◆ Description of the task:
Somewhere below are a line with "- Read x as" and a later line with "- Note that". Output exactly those lines and all lines between them.

Saved entries:

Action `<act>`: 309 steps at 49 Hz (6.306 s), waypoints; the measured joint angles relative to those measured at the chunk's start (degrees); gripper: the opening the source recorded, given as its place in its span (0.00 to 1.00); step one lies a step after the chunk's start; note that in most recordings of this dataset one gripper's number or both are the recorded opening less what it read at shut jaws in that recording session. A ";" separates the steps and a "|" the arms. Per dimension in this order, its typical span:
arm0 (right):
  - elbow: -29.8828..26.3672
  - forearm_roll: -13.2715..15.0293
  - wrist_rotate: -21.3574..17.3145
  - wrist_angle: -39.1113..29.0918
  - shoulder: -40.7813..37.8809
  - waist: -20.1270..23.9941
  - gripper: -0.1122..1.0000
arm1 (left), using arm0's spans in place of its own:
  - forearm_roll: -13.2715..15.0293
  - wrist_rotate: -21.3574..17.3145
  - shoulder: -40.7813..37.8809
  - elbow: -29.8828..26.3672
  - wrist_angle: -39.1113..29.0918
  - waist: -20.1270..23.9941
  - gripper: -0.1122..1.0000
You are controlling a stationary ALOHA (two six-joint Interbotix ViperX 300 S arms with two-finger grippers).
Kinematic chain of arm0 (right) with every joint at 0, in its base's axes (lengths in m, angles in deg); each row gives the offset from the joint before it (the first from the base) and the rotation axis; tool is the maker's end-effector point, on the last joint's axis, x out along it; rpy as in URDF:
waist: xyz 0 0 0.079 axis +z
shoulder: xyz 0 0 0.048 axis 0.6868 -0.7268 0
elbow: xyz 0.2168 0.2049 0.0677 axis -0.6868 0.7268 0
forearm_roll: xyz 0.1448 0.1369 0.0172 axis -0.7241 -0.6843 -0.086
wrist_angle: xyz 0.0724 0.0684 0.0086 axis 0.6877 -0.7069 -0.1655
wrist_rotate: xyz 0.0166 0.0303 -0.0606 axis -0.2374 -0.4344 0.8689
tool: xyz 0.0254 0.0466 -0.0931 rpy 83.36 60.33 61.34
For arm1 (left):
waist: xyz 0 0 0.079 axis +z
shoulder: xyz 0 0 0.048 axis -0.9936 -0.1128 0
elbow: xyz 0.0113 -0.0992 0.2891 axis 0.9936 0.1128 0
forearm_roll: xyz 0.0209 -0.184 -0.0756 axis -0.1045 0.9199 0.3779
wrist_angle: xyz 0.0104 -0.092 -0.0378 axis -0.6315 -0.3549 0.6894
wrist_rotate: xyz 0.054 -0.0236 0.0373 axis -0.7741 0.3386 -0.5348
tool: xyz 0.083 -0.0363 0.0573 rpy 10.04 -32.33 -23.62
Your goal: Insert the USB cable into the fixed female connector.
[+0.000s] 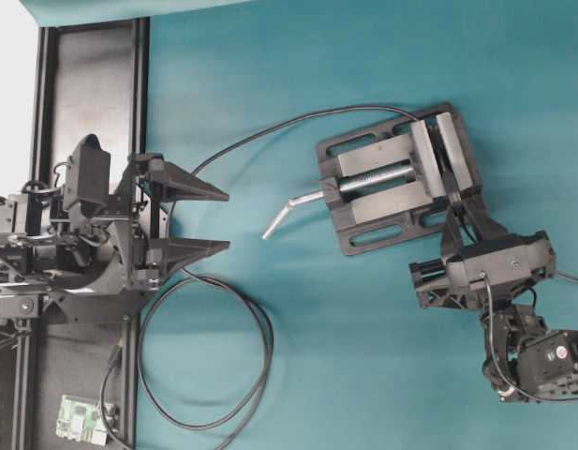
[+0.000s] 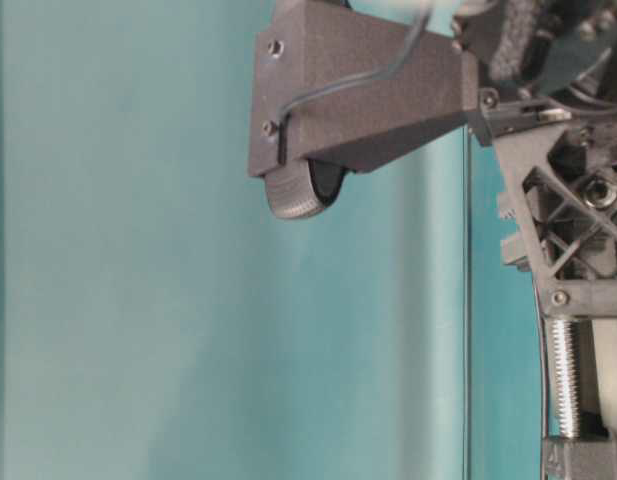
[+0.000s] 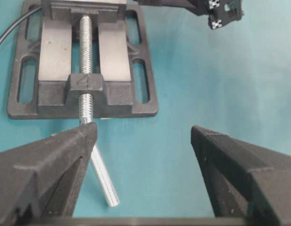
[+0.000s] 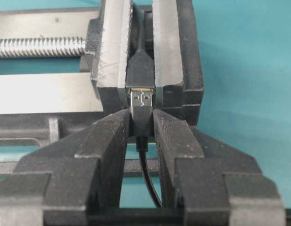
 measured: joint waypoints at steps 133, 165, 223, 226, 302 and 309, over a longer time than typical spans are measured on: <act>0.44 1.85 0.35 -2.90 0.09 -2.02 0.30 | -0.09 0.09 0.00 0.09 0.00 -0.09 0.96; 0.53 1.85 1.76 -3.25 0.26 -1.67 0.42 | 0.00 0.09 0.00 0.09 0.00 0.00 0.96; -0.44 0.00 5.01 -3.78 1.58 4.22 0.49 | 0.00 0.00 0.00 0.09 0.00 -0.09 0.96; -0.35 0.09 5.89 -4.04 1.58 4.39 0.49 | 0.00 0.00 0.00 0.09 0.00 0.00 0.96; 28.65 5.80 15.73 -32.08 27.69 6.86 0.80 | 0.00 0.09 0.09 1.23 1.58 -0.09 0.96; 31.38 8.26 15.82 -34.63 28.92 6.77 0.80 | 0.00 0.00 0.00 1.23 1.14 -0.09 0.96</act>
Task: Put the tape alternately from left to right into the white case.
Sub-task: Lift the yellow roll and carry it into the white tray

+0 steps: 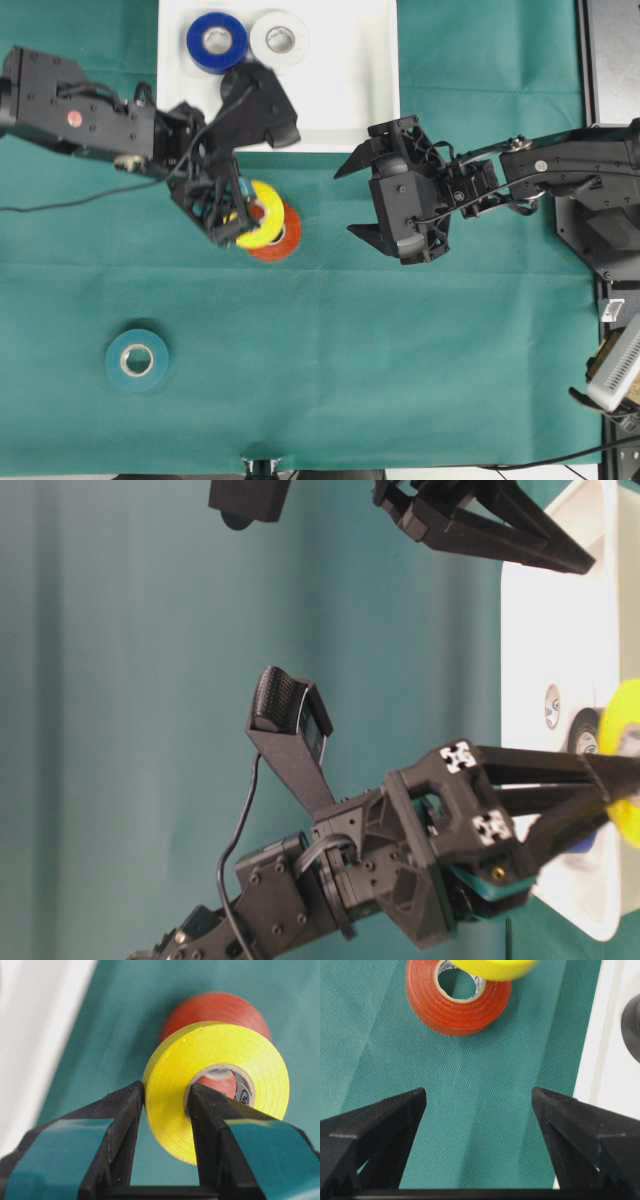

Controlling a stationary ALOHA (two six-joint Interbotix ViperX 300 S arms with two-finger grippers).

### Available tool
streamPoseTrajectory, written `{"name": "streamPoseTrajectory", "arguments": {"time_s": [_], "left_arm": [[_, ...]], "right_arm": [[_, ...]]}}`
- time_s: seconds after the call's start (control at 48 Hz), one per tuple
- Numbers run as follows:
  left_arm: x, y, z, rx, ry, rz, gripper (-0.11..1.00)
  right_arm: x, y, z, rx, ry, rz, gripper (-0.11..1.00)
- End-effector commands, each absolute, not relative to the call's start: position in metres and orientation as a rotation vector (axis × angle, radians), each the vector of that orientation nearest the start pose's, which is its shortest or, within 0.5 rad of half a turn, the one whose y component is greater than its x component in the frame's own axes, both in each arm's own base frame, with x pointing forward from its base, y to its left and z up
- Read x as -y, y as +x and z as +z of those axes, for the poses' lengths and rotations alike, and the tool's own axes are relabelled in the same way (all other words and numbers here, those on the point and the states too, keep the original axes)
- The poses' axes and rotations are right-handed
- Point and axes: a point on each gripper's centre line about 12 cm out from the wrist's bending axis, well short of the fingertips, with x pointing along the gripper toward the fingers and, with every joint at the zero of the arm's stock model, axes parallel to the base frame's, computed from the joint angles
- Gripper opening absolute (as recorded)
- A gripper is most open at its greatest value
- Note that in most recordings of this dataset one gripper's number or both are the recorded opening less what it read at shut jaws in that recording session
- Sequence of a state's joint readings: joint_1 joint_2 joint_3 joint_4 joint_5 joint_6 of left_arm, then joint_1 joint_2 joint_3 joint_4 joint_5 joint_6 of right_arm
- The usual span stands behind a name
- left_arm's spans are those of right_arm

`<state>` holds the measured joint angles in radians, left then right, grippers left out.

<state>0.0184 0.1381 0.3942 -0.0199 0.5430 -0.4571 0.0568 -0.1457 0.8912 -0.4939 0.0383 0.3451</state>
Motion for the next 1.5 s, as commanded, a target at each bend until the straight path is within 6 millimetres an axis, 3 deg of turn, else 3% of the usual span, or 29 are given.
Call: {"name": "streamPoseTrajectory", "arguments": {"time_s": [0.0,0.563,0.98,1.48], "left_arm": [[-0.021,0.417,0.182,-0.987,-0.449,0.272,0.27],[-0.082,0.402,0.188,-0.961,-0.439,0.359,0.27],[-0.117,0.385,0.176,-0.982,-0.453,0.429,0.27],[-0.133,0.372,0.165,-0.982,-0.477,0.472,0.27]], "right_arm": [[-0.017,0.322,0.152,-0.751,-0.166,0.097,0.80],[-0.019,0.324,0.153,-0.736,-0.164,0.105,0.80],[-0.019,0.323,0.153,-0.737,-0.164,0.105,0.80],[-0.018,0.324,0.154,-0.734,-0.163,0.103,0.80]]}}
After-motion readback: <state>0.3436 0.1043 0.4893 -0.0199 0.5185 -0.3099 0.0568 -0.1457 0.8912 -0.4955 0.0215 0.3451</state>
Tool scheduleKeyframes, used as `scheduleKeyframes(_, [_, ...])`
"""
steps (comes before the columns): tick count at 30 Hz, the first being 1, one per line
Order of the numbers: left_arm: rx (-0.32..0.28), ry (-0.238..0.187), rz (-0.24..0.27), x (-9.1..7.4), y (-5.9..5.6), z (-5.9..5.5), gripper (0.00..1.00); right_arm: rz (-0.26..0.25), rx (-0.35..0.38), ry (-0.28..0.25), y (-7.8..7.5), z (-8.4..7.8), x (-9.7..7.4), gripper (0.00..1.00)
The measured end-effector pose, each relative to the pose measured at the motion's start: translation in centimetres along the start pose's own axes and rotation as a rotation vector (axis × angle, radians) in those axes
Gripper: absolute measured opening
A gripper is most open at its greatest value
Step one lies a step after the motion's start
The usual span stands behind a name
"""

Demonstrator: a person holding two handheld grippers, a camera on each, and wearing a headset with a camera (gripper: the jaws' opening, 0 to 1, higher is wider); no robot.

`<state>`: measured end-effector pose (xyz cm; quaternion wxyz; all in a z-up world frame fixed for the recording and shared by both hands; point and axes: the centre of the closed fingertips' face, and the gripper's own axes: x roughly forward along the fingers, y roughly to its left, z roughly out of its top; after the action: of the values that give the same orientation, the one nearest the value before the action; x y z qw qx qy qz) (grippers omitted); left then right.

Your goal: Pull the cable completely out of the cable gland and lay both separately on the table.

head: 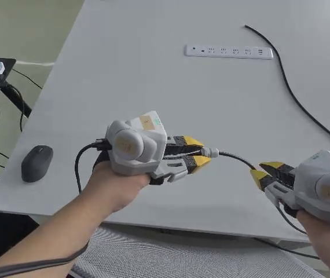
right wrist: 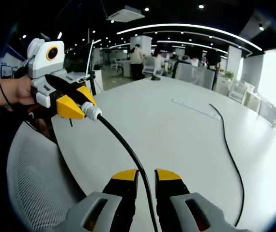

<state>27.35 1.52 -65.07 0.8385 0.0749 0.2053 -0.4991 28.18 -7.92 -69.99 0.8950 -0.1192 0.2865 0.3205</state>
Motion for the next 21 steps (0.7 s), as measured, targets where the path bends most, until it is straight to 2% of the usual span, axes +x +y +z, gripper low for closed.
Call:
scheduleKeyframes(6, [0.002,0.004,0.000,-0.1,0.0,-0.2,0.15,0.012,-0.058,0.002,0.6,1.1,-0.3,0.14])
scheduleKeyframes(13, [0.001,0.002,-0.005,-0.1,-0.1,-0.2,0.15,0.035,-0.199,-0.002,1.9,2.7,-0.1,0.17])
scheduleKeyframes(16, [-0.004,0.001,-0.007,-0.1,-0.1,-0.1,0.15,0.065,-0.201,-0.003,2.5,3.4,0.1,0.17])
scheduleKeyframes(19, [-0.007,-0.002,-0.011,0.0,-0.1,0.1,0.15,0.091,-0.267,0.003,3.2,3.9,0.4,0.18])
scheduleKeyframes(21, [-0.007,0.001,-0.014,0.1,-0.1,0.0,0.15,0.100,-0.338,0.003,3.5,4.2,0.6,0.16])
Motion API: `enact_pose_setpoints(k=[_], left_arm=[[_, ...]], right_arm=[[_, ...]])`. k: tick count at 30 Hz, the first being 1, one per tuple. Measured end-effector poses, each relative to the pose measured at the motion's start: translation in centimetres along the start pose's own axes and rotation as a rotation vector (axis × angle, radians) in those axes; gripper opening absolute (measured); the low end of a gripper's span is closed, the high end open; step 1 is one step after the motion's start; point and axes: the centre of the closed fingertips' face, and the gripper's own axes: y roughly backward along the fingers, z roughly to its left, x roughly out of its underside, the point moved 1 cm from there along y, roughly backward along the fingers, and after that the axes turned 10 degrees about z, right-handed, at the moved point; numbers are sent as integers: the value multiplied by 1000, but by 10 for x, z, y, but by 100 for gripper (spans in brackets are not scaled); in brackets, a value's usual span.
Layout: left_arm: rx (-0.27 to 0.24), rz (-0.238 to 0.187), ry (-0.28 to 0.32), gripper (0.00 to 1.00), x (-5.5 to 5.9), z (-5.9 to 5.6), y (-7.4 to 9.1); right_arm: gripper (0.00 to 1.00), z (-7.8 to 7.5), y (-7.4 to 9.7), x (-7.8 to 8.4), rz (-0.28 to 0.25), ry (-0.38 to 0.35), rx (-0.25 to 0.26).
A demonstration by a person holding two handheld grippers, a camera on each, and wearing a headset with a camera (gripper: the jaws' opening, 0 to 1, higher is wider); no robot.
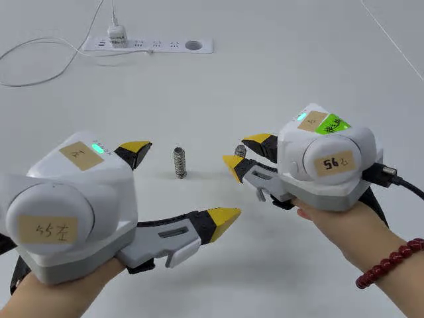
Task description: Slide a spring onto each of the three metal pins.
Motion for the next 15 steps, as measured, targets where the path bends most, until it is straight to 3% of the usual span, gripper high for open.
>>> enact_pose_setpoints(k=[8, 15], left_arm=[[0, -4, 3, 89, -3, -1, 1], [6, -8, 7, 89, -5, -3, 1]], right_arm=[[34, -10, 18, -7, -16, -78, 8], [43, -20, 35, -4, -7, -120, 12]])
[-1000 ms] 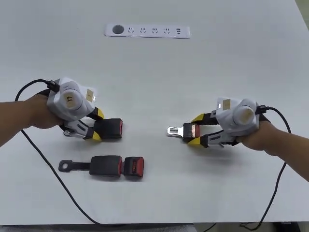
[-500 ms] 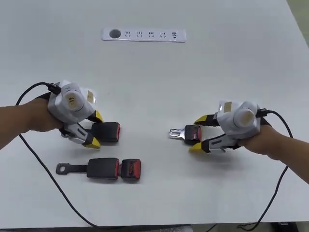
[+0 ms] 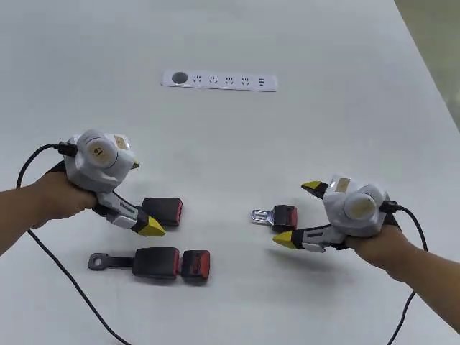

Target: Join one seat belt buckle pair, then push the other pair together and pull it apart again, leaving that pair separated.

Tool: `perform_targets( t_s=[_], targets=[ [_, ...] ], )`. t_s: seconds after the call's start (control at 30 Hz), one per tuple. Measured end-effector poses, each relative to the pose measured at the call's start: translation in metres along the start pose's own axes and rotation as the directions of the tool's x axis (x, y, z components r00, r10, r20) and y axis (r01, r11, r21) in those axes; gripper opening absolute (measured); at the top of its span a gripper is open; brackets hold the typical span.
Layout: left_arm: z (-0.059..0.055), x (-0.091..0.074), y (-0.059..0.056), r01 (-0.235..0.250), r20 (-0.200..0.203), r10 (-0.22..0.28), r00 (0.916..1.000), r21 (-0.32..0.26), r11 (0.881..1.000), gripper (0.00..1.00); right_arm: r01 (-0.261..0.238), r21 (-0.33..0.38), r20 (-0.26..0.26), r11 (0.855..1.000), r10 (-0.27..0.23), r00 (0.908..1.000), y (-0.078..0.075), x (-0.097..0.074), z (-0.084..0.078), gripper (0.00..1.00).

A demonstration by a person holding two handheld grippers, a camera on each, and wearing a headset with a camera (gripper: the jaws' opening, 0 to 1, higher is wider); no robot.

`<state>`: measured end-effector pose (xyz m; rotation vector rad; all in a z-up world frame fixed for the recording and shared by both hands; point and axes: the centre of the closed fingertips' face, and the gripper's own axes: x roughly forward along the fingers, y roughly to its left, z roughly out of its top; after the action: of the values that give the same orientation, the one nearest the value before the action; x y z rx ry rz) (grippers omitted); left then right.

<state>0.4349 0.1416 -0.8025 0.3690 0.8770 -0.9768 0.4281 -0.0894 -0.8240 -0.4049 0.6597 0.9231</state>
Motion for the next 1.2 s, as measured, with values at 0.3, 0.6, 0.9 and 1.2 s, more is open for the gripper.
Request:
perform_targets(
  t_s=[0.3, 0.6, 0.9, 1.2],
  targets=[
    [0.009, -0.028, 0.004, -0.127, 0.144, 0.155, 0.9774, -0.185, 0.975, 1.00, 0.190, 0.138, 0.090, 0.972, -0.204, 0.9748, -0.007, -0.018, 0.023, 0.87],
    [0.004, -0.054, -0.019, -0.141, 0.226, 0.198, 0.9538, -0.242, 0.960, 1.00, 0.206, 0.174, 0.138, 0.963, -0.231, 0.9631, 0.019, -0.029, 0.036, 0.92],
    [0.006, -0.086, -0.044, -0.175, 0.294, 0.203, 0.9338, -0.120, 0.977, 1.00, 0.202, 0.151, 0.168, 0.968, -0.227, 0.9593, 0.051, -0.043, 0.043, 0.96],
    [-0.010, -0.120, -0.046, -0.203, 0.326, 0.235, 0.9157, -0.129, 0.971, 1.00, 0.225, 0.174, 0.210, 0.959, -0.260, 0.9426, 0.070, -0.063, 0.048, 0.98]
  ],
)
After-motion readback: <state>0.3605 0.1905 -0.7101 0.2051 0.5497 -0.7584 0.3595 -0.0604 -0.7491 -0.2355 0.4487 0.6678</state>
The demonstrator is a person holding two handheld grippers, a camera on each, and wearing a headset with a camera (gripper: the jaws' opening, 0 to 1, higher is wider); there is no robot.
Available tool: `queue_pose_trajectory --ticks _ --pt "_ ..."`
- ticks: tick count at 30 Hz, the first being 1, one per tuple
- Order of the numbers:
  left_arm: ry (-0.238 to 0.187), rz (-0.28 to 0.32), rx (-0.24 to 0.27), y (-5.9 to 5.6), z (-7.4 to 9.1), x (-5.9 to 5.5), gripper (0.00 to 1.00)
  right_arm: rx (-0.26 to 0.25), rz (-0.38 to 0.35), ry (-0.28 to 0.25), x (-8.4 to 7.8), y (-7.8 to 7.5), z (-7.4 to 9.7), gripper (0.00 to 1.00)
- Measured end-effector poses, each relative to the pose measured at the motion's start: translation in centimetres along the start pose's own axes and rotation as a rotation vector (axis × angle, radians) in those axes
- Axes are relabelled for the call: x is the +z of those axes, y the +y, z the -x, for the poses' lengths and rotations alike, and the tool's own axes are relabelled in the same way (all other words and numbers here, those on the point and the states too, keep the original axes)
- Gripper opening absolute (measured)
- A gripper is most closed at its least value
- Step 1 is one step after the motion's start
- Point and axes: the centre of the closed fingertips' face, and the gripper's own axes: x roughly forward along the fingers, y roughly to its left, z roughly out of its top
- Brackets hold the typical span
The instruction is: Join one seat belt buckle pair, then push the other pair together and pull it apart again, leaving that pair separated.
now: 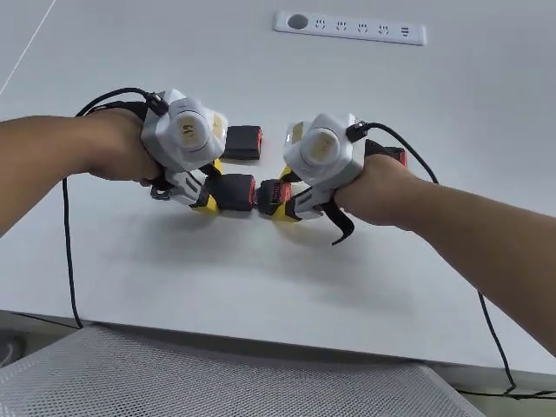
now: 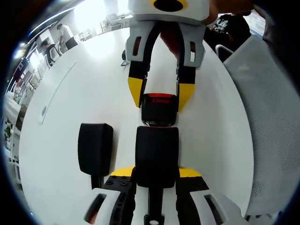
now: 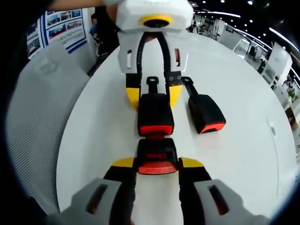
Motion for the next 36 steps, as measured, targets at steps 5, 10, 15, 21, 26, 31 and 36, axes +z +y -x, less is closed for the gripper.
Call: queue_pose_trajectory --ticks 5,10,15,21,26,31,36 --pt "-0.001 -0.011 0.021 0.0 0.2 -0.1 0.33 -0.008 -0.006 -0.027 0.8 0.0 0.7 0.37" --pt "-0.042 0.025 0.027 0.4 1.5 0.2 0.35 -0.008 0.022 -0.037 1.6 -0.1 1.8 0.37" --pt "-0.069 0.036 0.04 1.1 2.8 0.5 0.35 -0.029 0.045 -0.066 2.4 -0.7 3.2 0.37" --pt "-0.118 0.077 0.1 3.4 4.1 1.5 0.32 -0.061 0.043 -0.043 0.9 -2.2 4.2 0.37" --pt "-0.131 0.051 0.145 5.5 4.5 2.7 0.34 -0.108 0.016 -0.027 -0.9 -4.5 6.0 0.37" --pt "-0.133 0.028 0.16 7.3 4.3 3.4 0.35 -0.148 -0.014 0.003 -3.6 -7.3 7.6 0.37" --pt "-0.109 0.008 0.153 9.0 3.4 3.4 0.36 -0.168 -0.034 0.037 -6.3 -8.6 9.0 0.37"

◆ Reply to the exercise:
- Read x as -y, y as +x and z as +z of those axes, for the poses' lengths and rotations alike, and the tool's own axes are relabelled in the same way (all other words and numbers here, those on the point and the states too, keep the original axes)
- The poses' axes and rotations are right-handed
- Point and axes: a point on each gripper's centre line about 12 cm out from the wrist's bending axis, well short of the fingertips, with x pointing along the gripper toward the fingers and, with every joint at the zero of the arm's stock model, axes parallel to the base frame's, computed from the joint angles
- Gripper opening absolute (as recorded)
- A gripper is most open at its greatest value
- Note that in most recordings of this dataset one gripper's number or both are the recorded opening less what it read at shut jaws in that recording session

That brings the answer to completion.